20106January

i4i's CustomXML Lawsuit

There is much discussion of i4i’s U.S. Patent #5787449 and their request for an injunction of the sale of Microsoft Word. Unfortunately, many people have the wrong idea of what is happening. The patent deals specifically with the implementation of a certain feature in word - the ability to add your own custom XML schema and tags to a document. This is not about the .docx format, and it isn’t about the feature itself; it is about the feature’s implementation.

XML documents are structured documents. The structure is represented by tags within the content such as the following:
<document id = "112358"> <type>book</type> <title>A guide to writing guides</title> <author>Jane Doe</author> <publisher>McPublisher</publisher> </document>
This code is meant to be machine and human readable. Typically, a person will view the document with a special program that transforms the document into a more presentable format and shows the relevant information, formatted in a way that is easier to read, without the tags in the way.

A challenge comes when it is time to edit the document. A person could certainly edit the code directly; it is, after all, meant to be accessible to both humans and machines. This method, however, can lead to errors. It is also taxing on the person to have to enter the tags manually. It would be much better if the person could edit it the way it looks when it is presented nicely.

There are a couple of ways that might immediately come to mind about how a computer program might be written to do this. The first is to display the document in a well-formatted way, and have the tags be present in the document, but not visible to the user. The other way this could be accomplished is to have the document represented internally in a different way - the content is in one piece like this:
112358 A guide to writing guides Jane Doe McPublisher
and the structural information is in another piece, separate from the content. One might imagine a list of tags and pointers that point to character locations of where they belong:
document 0 title 9 author 37 publisher 48 ...
The second piece is a map that assigns certain tags at certain locations in the document.

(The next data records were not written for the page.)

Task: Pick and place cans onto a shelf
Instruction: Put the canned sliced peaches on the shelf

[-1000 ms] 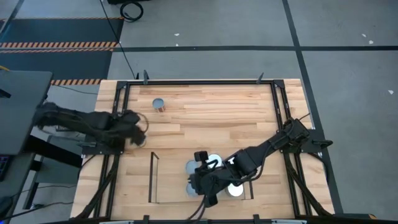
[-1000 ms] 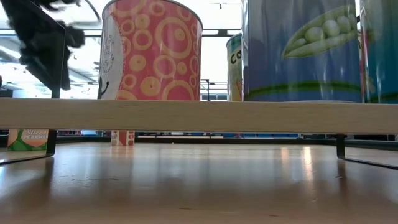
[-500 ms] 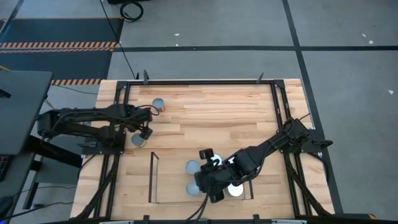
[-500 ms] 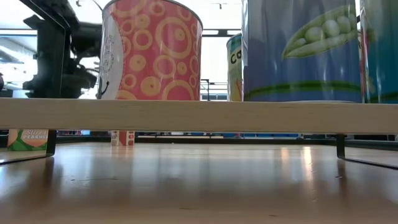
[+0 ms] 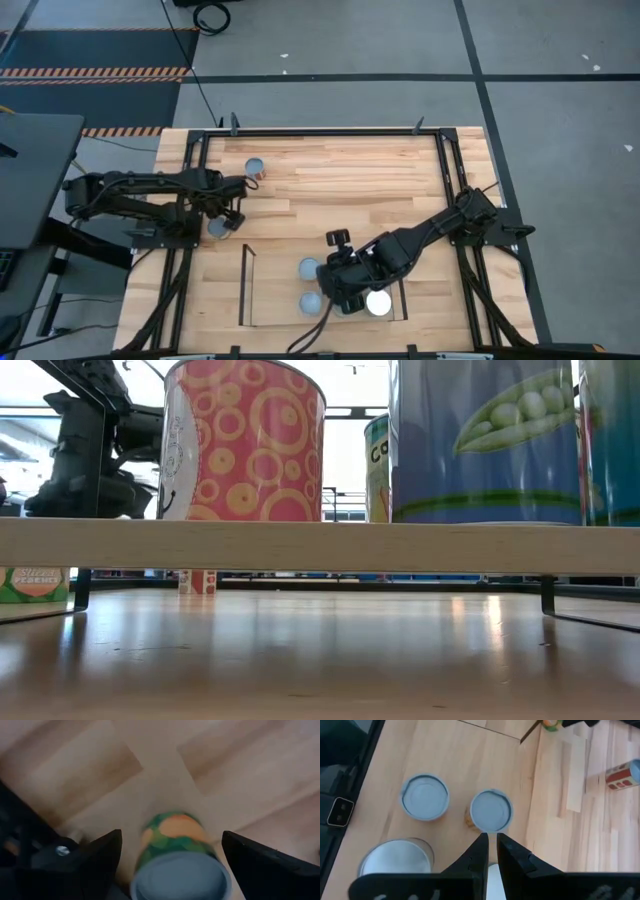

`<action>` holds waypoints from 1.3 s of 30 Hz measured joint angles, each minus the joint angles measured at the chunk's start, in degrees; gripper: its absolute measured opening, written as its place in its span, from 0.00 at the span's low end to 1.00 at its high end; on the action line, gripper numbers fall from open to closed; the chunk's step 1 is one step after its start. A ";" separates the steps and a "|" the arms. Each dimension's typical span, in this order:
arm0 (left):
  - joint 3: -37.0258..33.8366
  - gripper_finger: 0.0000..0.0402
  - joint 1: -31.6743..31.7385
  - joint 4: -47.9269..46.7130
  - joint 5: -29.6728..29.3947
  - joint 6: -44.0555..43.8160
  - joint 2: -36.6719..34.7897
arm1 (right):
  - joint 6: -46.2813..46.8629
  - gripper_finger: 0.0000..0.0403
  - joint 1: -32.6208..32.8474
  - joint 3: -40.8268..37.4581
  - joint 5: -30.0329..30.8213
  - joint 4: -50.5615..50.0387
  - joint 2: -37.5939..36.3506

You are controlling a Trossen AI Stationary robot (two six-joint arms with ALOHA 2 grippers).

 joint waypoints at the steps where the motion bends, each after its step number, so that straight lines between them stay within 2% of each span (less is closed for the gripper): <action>1: 0.00 0.87 0.00 -0.03 0.99 0.70 0.00 | 0.02 0.11 -0.05 0.00 0.02 0.02 0.00; 13: 0.20 0.87 0.15 -1.03 9.86 6.81 0.02 | 3.67 0.11 -0.02 0.00 -0.02 -0.20 0.00; 20: 0.23 0.87 -1.15 -0.81 8.72 4.25 0.04 | 4.99 0.11 -0.18 0.00 0.02 -0.17 0.00; 30: 0.28 0.87 -11.58 -0.06 6.90 -5.93 0.04 | 4.44 0.11 -0.57 0.00 0.08 -0.26 0.02; 34: 0.28 0.86 -14.78 -0.06 3.97 -9.68 0.04 | 4.33 0.11 -0.61 0.00 0.15 -0.31 0.00; 39: 0.09 0.77 -15.63 -0.51 0.84 -11.08 -0.01 | 4.33 0.11 -0.61 0.00 0.13 -0.46 0.00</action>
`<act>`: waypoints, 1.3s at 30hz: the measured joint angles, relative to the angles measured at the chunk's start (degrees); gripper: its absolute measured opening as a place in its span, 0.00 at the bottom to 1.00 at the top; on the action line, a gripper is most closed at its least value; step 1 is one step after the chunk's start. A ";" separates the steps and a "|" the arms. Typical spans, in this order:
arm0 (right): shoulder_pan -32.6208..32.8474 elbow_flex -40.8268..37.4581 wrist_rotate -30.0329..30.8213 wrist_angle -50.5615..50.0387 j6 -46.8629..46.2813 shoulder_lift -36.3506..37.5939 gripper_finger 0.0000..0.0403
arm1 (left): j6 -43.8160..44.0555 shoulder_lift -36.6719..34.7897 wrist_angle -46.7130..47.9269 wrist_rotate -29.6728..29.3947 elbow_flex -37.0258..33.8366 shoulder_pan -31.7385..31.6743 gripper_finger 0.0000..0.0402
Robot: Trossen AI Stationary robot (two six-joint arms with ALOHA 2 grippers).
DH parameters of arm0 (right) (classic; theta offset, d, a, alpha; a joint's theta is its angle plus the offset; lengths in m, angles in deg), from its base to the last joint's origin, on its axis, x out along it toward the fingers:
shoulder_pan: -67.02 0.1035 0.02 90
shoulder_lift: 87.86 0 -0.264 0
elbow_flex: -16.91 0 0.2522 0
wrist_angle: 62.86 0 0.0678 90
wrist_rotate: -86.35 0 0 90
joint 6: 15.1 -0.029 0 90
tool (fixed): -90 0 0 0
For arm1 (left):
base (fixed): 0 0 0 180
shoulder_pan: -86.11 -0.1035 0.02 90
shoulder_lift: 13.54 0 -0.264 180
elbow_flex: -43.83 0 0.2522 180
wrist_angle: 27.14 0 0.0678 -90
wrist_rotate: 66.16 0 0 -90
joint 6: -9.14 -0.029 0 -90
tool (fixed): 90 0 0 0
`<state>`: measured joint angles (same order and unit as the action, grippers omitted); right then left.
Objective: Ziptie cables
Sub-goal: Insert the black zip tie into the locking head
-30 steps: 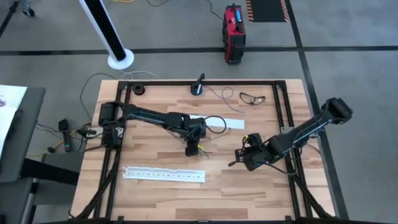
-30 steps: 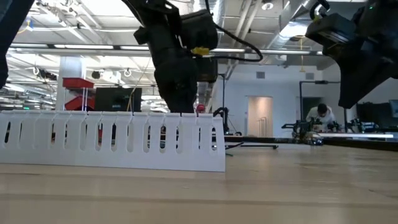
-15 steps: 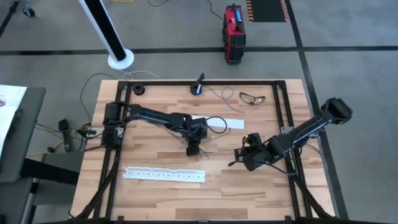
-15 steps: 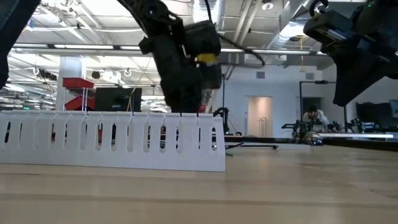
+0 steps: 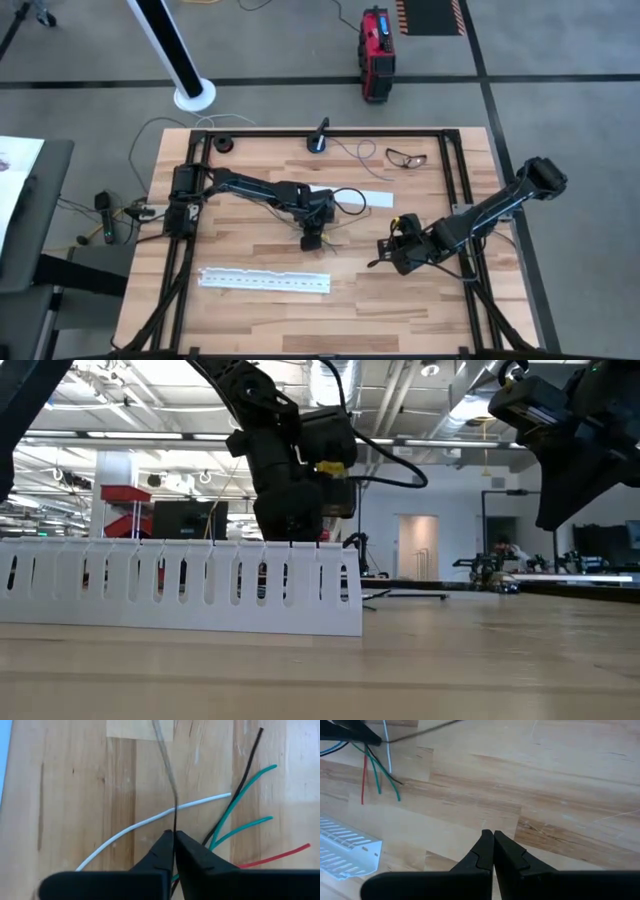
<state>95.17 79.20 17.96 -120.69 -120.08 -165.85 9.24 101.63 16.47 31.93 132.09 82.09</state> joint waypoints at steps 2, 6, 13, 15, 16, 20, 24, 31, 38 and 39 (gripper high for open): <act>0.00 0.00 0.00 0.01 0.00 0.00 0.02 | 0.12 0.03 0.18 -0.64 -0.01 0.02 0.01; -0.02 0.00 0.00 0.56 -0.09 0.00 0.02 | 1.28 -1.00 1.30 -0.90 -0.15 0.03 0.00; -0.40 0.00 6.34 4.65 -6.97 0.02 0.02 | 2.72 -5.68 7.41 -3.89 -0.50 0.05 0.00; -1.10 0.00 9.49 6.35 -9.07 0.07 0.02 | 2.91 -7.26 8.86 -4.57 -0.48 0.05 0.00; -1.62 0.00 10.97 7.39 -9.59 0.07 0.02 | 2.96 -8.02 9.28 -4.72 -0.48 0.04 0.00; -5.22 0.00 14.80 9.14 -9.90 0.07 0.02 | 4.16 -11.44 10.45 -5.50 -0.37 0.03 0.00; -11.53 0.00 14.60 9.88 -6.72 0.07 0.06 | 4.24 -14.19 11.81 -6.55 -0.35 0.10 0.00; -22.78 0.00 10.87 22.04 3.77 0.03 0.19 | 3.75 -17.84 11.99 -9.23 -0.31 0.08 0.00; -29.21 0.00 7.30 25.05 5.26 -0.04 0.26 | 1.85 -17.57 13.11 -9.95 -0.68 0.08 0.00; -29.47 0.00 6.79 24.16 4.19 -0.04 0.26 | 1.69 -17.57 13.34 -10.17 -0.87 0.08 0.00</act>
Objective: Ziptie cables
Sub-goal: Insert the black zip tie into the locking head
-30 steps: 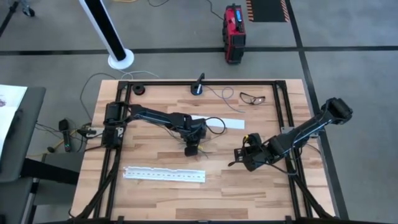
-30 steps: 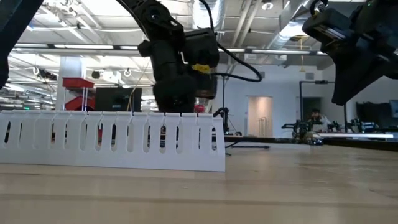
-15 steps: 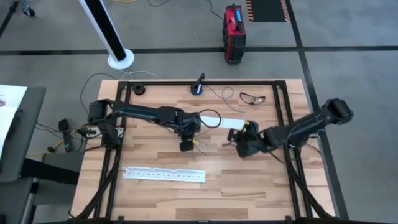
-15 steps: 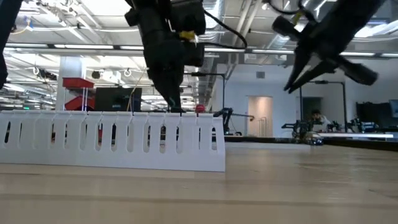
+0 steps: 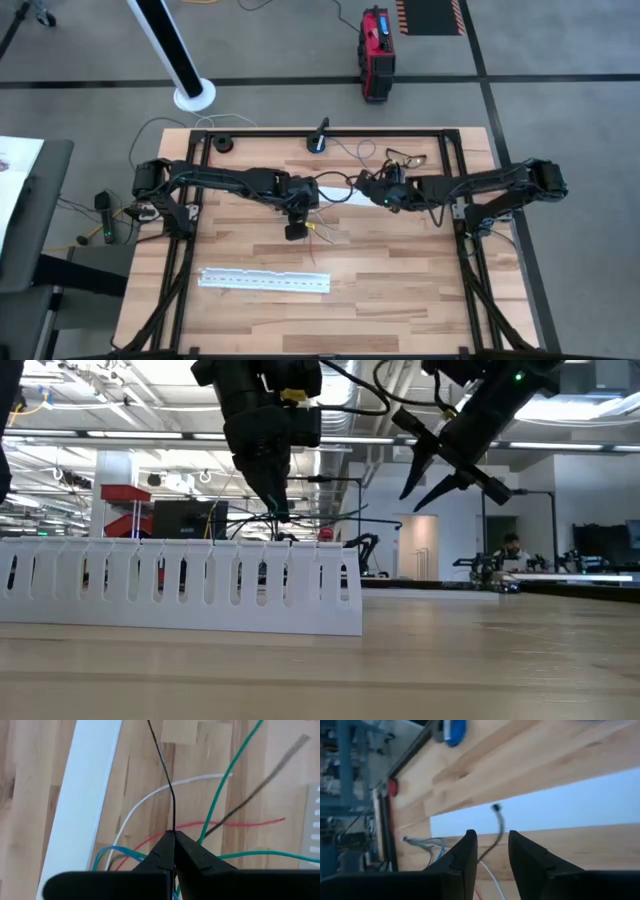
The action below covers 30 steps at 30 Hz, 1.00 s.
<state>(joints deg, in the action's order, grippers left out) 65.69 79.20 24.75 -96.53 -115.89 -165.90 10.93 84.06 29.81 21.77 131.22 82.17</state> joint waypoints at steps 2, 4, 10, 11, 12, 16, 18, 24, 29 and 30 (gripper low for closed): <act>0.03 0.00 -0.12 -1.06 -2.60 -0.02 0.28 | -0.05 0.02 -0.11 -0.62 -0.21 0.00 0.00; 0.07 -0.04 -0.22 -1.06 -3.98 -0.02 0.29 | -0.28 0.02 -0.04 -1.25 -0.31 0.00 0.00; -0.89 -0.07 -1.03 -0.48 -4.17 -0.09 0.32 | -1.52 0.02 -0.50 -1.56 -0.31 0.00 0.00; -1.19 -0.07 -1.41 -0.22 -4.20 -0.76 0.32 | -1.56 0.02 -0.48 -1.60 -0.31 0.00 0.00; -1.41 -0.07 -1.61 0.35 -4.22 -1.54 0.32 | -1.58 0.02 -0.51 -1.61 -0.31 0.00 0.00; -2.17 -0.12 -3.88 4.71 -4.21 -5.55 0.32 | -1.58 0.02 -0.47 -1.61 -0.38 0.00 0.00; -2.22 -0.08 -4.28 7.36 -3.91 -7.80 0.32 | -1.58 0.02 -0.36 -1.61 -0.38 0.00 0.00; -2.04 -0.11 -4.56 11.39 -3.92 -10.43 0.32 | -2.22 0.02 -0.08 -1.61 -0.39 -0.02 0.00; -3.15 -0.13 -4.49 9.03 -3.54 -9.15 0.32 | -2.25 0.02 -0.11 -1.59 -0.40 -0.02 0.00; -3.55 -0.11 -4.47 8.60 -3.54 -8.59 0.32 | -2.26 0.02 -0.11 -1.59 -0.40 -0.02 0.00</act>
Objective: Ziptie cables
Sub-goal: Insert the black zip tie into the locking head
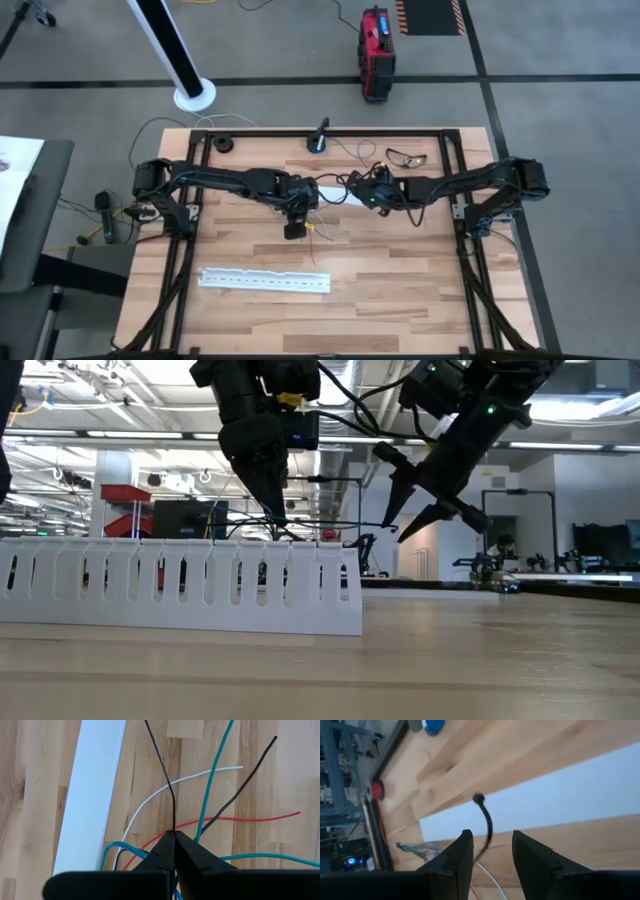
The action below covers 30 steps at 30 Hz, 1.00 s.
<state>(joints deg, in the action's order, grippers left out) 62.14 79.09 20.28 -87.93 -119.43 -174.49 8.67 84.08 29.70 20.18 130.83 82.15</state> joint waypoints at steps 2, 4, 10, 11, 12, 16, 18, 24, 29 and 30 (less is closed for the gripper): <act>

It is apparently Microsoft’s Custom XML feature that implements this mapping method and that may be infringing the patent. The patent actually doesn’t specifically reference XML, it is more generally for any separation of document and its structure. However, the company specifically makes software that deals with XML in this manner, and this is what they are looking for an injunction for. I will be very surprised if the patent is ultimately found to be valid; there must be some prior art for this method.